(WORK ORDER): Within the listing, each line that has the string "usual" should be copied.
________
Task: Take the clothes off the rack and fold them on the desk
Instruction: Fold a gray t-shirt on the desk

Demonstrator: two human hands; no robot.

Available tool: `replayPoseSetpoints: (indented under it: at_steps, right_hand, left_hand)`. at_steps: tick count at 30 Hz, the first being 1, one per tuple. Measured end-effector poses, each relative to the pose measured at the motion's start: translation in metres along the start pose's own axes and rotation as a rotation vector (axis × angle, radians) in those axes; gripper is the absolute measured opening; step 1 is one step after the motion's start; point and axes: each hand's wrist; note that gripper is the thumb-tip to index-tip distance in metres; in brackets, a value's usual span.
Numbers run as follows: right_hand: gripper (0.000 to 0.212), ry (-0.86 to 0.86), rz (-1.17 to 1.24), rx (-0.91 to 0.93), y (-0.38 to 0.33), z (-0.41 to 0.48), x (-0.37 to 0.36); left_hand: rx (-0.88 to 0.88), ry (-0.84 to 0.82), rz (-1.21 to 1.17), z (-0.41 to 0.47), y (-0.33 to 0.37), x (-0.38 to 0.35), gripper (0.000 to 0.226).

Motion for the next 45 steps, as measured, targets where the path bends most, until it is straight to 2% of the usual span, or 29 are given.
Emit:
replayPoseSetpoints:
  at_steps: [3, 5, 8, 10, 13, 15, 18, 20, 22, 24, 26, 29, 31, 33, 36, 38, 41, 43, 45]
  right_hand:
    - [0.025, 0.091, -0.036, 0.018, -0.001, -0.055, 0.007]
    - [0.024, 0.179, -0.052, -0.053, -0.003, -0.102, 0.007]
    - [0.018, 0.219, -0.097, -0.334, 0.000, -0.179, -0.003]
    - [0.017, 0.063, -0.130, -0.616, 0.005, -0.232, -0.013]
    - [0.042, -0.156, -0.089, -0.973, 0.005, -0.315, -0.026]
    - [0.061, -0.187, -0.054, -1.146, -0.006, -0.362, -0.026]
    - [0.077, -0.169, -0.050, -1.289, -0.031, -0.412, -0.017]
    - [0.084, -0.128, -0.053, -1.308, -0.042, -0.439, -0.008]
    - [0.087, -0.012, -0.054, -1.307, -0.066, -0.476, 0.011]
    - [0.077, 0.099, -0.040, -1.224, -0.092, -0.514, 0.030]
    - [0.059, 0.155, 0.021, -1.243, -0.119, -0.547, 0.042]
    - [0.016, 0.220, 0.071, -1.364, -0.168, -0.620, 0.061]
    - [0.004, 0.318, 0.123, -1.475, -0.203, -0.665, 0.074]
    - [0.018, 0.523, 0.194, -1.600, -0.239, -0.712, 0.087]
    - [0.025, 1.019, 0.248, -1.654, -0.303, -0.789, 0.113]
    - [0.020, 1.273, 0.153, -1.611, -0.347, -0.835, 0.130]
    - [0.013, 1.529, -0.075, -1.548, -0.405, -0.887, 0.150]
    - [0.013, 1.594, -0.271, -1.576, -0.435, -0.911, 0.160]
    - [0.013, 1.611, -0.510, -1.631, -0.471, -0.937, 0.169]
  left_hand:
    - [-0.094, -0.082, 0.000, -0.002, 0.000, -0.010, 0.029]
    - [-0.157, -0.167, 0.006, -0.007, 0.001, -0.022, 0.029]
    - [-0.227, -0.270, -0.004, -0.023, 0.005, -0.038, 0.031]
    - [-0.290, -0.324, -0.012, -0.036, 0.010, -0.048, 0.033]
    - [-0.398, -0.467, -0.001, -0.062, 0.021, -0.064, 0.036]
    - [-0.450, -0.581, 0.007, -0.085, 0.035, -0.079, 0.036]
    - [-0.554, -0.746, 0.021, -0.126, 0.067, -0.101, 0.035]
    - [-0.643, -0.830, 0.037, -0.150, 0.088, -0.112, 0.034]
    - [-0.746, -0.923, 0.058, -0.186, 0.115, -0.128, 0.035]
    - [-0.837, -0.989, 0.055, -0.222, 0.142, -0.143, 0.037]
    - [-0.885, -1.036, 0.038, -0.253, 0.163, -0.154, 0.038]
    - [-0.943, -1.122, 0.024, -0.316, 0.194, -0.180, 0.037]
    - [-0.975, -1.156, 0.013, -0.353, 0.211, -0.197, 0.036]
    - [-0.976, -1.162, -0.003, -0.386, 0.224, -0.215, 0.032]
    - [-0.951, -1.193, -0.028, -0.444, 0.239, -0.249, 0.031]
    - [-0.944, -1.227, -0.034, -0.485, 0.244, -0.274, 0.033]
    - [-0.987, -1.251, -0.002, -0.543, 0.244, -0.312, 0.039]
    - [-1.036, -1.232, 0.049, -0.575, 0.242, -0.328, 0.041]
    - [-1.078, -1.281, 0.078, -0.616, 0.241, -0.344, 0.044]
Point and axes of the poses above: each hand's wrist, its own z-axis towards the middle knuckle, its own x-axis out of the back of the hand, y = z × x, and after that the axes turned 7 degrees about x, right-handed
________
(ANSWER BOX):
Available tool: `replayPoseSetpoints: (indented under it: at_steps, right_hand, left_hand)`. at_steps: tick count at 30 Hz, the first being 1, one per tuple. Measured end-effector poses, each relative to the pose measured at the motion's start: translation in metres along the start pose's own axes and rotation as a rotation vector (axis × angle, radians) in those axes; gripper is the absolute measured opening; step 1 is one step after the motion's start; point and axes: each hand's wrist; note that gripper is the thumb-tip to index-tip distance in metres; in brackets, a value's usual span.
Motion for the next 45 steps, as measured, targets where the path bends most, until it is straight to 2% of the usual span, or 29 are given.

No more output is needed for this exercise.